Com o PRAD, serão atendidos os ODS números 2 (acabar com a fome e extrema desnutrição global), 12 (consumo e produção responsáveis), 13 (ação contra a mudança global do clima), 14 (conservar e usar de forma sustentável os oceanos, mares e recursos marinhos para o desenvolvimento sustentável) e 15 (proteger, recuperar e promover o uso sustentável dos ecossistemas terrestres.

VIVEIROS – Bióloga da Portos do Paraná, Jaqueline Dittrich explica que a execução do programa é baseada em um projeto técnico, elaborado por uma equipe multidisciplinar e aprovado pelo Ibama e pelo ICMBio. “Inicialmente, estava prevista a instalação de quatro viveiros, um em cada uma das quatro bacias hidrográficas contempladas pelo programa. Porém, em campo, a equipe identificou a necessidade de instalar o dobro do planejado”, conta.

“Os agricultores de cada núcleo identificado assistiram uma breve apresentação do local, conheceram o regulamento, receberam as mudas e os equipamentos necessários para o manejo e efetuaram a assinatura sobre seu direito de uso e deveres”, destaca Jaqueline.

No Bairro Alto, em parceria com a Secretaria de Saúde de Antonina, foi implantado um viveiro extra para servir à farmácia popular na Unidade de Saúde. Agora, no local, será possível produzir espécies que podem contribuir com a saúde da comunidade. Além de produzir mudas, os viveiros têm também uma função pedagógica, por meio das oficinas teóricas e das atividades práticas.

CONVÊNIO – Paralelamente à implantação dos viveiros, a Portos do Paraná firmou um convênio com a Universidade Federal do Paraná (UFPR) para avaliar a quantidade de sedimento que vai deixar de chegar até o estuário com a recuperação de áreas degradadas por sistemas agroflorestais.
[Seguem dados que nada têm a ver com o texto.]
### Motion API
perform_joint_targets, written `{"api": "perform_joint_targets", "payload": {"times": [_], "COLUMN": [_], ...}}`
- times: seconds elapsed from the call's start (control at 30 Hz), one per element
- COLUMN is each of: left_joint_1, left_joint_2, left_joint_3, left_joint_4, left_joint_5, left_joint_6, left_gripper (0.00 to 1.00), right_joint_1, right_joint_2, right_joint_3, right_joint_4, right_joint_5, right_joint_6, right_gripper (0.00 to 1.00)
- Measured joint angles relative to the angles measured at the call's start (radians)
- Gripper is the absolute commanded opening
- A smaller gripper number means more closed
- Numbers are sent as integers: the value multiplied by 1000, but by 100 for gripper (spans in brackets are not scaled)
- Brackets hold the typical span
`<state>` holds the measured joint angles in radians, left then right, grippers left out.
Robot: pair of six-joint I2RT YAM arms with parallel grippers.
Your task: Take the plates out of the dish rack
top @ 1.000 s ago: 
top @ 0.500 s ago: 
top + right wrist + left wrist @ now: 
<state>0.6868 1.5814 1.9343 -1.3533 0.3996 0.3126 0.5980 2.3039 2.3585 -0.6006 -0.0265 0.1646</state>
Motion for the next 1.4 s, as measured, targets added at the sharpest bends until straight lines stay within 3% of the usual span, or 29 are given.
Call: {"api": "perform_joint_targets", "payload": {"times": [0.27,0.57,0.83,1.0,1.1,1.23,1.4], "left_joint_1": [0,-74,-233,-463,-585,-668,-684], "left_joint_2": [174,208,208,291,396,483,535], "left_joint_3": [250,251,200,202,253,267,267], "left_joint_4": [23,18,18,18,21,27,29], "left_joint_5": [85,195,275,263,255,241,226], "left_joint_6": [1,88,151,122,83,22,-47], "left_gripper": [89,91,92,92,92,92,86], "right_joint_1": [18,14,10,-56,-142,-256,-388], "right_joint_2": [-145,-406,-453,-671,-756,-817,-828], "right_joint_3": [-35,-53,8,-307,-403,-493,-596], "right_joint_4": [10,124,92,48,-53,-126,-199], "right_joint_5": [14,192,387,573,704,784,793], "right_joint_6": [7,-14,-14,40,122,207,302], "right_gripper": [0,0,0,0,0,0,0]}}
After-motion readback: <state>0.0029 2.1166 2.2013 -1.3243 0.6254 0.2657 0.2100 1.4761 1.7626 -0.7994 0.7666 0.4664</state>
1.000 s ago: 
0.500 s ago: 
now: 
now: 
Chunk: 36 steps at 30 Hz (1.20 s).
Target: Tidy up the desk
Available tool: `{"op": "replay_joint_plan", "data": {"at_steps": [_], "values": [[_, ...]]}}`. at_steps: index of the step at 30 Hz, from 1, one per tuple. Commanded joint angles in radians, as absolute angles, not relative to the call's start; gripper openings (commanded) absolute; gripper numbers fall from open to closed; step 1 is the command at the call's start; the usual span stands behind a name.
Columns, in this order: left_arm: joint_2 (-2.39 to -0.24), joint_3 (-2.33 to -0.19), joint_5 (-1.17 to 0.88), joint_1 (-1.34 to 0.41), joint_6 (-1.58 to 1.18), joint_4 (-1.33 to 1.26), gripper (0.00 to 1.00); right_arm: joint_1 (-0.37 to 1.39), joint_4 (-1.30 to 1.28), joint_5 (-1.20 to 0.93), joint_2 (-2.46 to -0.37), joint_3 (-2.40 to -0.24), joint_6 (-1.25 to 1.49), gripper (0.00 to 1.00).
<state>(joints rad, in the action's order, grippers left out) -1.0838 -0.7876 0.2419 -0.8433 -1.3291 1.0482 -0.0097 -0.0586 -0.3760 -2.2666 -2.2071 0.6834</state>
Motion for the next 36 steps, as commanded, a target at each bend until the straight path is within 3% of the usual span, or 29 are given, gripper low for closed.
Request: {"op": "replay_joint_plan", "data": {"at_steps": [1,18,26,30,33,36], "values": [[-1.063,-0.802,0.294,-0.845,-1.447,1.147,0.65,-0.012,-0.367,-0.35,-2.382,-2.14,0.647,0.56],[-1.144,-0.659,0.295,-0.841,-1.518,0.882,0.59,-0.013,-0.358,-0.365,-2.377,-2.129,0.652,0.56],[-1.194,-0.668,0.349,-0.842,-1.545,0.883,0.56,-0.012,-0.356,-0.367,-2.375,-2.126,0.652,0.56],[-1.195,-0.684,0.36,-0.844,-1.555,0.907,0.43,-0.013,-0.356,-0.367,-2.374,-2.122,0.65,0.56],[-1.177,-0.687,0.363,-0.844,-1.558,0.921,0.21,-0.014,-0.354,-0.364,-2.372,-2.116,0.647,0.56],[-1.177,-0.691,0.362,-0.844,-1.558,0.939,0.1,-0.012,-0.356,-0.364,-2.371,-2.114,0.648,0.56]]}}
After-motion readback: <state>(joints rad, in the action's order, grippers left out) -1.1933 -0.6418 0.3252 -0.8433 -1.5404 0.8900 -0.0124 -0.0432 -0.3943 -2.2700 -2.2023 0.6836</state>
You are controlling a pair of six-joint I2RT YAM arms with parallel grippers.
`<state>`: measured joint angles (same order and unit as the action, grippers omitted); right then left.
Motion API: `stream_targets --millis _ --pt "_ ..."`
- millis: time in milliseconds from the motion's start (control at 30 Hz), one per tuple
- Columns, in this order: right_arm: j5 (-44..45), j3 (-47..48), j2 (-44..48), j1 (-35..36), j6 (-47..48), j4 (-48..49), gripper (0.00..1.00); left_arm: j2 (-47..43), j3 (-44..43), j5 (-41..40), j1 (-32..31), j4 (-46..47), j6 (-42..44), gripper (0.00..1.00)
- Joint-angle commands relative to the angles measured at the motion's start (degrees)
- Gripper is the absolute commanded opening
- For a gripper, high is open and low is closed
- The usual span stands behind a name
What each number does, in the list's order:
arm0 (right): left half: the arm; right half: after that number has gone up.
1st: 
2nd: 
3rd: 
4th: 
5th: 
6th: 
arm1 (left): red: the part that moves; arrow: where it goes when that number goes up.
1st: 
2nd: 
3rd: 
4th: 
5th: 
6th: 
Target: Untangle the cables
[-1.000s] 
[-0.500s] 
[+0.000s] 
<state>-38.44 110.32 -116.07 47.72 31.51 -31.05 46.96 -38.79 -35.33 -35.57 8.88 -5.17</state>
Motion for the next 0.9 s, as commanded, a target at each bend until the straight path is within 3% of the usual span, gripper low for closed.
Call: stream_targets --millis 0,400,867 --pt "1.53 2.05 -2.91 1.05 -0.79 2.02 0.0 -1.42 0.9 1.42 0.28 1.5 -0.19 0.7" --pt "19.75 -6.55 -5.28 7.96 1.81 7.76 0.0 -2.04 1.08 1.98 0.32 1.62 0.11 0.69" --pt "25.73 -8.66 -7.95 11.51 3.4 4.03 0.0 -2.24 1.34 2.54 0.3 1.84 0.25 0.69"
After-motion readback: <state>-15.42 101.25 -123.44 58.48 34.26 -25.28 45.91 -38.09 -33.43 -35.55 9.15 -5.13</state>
“A ideia é avaliar como a recuperação das áreas com florestas reduz a produção de sedimentos, que em um primeiro momento são carreados aos rios e, posteriormente, chegam até a área de interesse portuário, com impacto na necessidade de obras de dragagem”, avalia o gerente de Meio Ambiente da empresa pública, Thales Schwanka Trevisan.

O Programa de Recuperação de Áreas de Preservação Permanente Degradadas para a APA de Guaraqueçaba é uma medida compensatória inserida na Licença de Instalação da Dragagem de Aprofundamento do Porto de Paranaguá.